_Exercise requirements_
What is needed is the complete listing, repeated exactly.

_Given data_
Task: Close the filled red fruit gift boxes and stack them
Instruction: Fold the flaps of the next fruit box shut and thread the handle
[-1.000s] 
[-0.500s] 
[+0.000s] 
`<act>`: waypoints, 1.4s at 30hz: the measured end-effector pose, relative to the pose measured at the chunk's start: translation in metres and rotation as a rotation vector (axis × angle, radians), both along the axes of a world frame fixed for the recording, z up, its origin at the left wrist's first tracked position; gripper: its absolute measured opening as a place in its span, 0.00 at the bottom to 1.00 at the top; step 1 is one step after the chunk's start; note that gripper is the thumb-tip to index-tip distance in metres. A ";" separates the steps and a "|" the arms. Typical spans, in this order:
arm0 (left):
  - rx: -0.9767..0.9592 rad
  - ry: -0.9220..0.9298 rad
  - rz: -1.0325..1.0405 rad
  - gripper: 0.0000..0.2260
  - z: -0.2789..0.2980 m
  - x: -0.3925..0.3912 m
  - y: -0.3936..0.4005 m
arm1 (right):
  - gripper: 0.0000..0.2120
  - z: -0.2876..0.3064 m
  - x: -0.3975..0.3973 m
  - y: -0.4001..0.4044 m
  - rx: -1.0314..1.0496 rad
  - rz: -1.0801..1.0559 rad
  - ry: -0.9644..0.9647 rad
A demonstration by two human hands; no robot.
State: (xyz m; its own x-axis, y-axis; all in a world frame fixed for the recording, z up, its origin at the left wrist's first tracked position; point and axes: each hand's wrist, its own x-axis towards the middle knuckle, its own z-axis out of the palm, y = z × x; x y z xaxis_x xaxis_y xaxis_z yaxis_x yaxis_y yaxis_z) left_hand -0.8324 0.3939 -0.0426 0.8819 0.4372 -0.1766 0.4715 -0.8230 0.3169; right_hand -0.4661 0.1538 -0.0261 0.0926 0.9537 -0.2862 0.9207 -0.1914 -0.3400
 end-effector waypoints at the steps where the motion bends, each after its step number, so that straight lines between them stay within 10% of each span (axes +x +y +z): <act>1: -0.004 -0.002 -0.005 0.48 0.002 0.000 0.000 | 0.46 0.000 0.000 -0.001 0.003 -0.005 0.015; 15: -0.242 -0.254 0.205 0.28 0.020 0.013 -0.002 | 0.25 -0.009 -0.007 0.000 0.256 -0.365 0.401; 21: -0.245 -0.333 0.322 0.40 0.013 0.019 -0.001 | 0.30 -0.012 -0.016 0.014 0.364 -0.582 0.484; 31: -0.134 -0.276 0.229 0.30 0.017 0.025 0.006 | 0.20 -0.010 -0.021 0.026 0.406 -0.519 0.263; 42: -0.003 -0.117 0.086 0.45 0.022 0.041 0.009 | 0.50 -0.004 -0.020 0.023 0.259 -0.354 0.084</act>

_Solution to the exercise_
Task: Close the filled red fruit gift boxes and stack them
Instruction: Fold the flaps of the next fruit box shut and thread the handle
[-1.000s] 
[-0.500s] 
[+0.000s] 
`<act>`: waypoints, 1.4s at 30hz: the measured end-effector pose, relative to the pose measured at the chunk's start: translation in metres and rotation as a rotation vector (axis × angle, radians), both along the axes of a world frame fixed for the recording, z up, its origin at the left wrist's first tracked position; gripper: its absolute measured opening as a place in its span, 0.00 at the bottom to 1.00 at the top; step 1 is one step after the chunk's start; note that gripper is the thumb-tip to index-tip distance in metres. A ";" separates the steps and a "|" the arms. Typical spans, in this order:
arm0 (left):
  - rx: -0.9767..0.9592 rad
  - ry: -0.9220..0.9298 rad
  - rz: -1.0325..1.0405 rad
  - gripper: 0.0000..0.2260
  - z: -0.2789..0.2980 m
  - x: -0.3925..0.3912 m
  - y: -0.3936..0.4005 m
arm1 (right):
  - gripper: 0.0000..0.2120
  - z: -0.2876..0.3064 m
  - x: -0.3975..0.3973 m
  - y: -0.4001..0.4044 m
  - rx: -1.0314..1.0496 rad
  - rz: -1.0801..1.0559 rad
  - ry: -0.9644..0.9647 rad
A demonstration by two human hands; no robot.
State: (xyz m; its own x-axis, y-axis; all in a world frame fixed for the recording, z up, its origin at the left wrist's first tracked position; point and axes: each hand's wrist, its own x-axis towards the middle knuckle, its own z-axis out of the palm, y = z × x; x y z xaxis_x xaxis_y xaxis_z yaxis_x yaxis_y yaxis_z) left_hand -0.8324 0.3939 -0.0426 0.8819 0.4372 -0.1766 0.4715 -0.8230 0.3169; right_hand -0.4661 0.1538 -0.0261 0.0926 0.9537 -0.2862 0.9207 -0.1914 -0.3400
 end-effector waypoints at the steps where the motion bends, each after its step number, so that straight lines between them stay within 10% of each span (axes +x +y +z): <act>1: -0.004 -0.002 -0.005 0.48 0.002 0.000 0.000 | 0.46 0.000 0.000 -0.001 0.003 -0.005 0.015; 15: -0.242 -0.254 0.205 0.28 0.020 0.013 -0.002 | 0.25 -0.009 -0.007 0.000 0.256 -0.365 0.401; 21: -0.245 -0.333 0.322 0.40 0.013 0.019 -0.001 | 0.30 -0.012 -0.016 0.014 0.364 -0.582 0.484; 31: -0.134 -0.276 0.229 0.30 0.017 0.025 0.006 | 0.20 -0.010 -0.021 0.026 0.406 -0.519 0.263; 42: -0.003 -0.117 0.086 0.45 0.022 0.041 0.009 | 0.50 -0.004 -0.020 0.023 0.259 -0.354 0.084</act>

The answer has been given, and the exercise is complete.